Throughout the Mercury and Gemini programs, NASA generally loosened many press restrictions. Especially for broadcast journalists who anchored live programs, this led to an unprecedented chance to connect with audiences and display knowledge and familiarity with mission details. The network anchors, especially Walter Cronkite, heralded each mission as another step forward in the race with the Soviets to the moon. Makemson devotes some attention to criticism that the networks were overly enthusiastic boosters and failing in their watchdog duty. This became all too real a charge when the Apollo 1 fire on the launch pad killed three astronauts and taxed NASA’s ability to respond to a media, as well as a programmatic, crisis.
The agency’s behavior regarding releasing information in the hours and days after the Apollo fire was misguided, at best. The ensuing investigation by a congressional review board blamed, in part, NASA’s rush to meet the timetable of putting a man on the moon by 1970, a goal repeated over and over by the media.

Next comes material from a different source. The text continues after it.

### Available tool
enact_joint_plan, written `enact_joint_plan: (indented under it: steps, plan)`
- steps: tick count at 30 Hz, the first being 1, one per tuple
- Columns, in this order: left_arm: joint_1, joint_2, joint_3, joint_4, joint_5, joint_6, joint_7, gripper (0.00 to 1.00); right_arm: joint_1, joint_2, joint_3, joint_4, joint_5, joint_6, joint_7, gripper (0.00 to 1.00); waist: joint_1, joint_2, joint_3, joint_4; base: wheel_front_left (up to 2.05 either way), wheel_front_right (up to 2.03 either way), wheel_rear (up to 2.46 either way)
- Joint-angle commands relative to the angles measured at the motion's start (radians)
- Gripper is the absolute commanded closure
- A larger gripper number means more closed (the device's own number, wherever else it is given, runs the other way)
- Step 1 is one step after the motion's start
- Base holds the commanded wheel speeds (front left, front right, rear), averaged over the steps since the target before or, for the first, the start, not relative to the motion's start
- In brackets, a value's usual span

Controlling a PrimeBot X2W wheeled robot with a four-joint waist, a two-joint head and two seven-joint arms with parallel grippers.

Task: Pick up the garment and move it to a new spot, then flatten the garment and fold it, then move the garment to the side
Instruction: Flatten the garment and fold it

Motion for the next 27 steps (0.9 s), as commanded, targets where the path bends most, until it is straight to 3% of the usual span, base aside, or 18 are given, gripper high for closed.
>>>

The space press corps used the accident as an opportunity to look inward and determined that they had perhaps become willing partners with NASA in creating a mythic vision of American spaceflight that was impervious to questions of funding, competence or discretion. Twenty years later, both NASA and the space press corps would revisit such self-examinations in light of the space shuttle Challenger disaster; another incident in which early NASA reports that insisted the crew had died instantly were later contradicted by heart-wrenching audiotapes from the doomed vehicle.

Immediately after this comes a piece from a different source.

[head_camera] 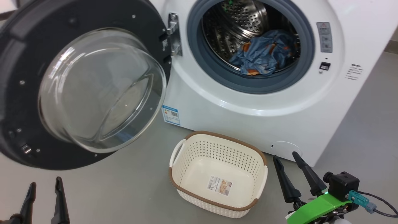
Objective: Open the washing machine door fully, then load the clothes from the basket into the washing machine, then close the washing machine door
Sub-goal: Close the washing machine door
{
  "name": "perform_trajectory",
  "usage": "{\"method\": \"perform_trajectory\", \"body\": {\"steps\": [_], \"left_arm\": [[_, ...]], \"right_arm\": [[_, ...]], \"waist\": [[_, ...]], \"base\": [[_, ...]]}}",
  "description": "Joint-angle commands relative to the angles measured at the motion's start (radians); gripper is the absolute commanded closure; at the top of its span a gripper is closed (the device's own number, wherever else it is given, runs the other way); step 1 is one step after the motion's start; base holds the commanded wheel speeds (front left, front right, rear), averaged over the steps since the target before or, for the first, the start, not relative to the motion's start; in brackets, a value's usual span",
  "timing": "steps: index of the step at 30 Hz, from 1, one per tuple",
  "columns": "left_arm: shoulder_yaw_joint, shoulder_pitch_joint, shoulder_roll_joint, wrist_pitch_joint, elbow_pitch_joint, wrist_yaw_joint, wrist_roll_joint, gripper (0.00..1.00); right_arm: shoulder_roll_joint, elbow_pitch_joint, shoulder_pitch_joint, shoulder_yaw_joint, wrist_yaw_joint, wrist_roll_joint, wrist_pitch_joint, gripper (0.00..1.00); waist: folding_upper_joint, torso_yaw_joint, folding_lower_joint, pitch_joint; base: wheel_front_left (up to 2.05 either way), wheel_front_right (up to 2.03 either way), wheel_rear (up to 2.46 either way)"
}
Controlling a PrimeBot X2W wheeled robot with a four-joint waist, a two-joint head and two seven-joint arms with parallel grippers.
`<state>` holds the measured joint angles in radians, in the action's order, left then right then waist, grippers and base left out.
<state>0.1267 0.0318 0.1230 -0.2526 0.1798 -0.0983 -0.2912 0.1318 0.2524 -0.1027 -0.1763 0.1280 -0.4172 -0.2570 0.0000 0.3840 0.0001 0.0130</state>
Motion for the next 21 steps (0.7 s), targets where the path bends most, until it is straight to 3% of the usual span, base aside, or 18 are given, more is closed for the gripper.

After painstakingly detailing the early years, Makemson seems to rush through the remainder of the Apollo program, focusing most of his attention in the final two chapters on Apollo 8, the first flight to send a U.S. crew around the moon, and Apollo 11, which landed men on the lunar surface. The final two chapters deal with the prolonged arguments over whether astronauts would take TV cameras with them and send live video back to earth during the missions. It is breathtaking to think that the iconic Christmas Eve images of the earth rising above the horizon of the moon or the ghostly video of Neil Armstrong as he made “one small step for a man” might not have been available to an awed public. Even then, some NASA officials and some of the astronaut’s themselves did not want to accommodate the media.
Makemson deals with the remaining Apollo flights only briefly, stating that the American public lost interest in the space program. He might have spent some time exploring how the technological advances of the manned space program indirectly benefitted the media—the miniaturization of video cameras, the invention of the first personal-sized tape player for astronauts to listen to music in the capsule, etc.—but overall the book makes a useful contribution to our understanding of this time period in U.S history. Makemson has pulled together hundreds of materials from news sources, print and video archives, oral history projects, books written by some of the key players, and government documents and reports into one thorough narrative that helps the reader understand the complexities of this relationship. On the eve of the end of the U.S. government-funded manned space program, it is fitting to look back to where we’ve been.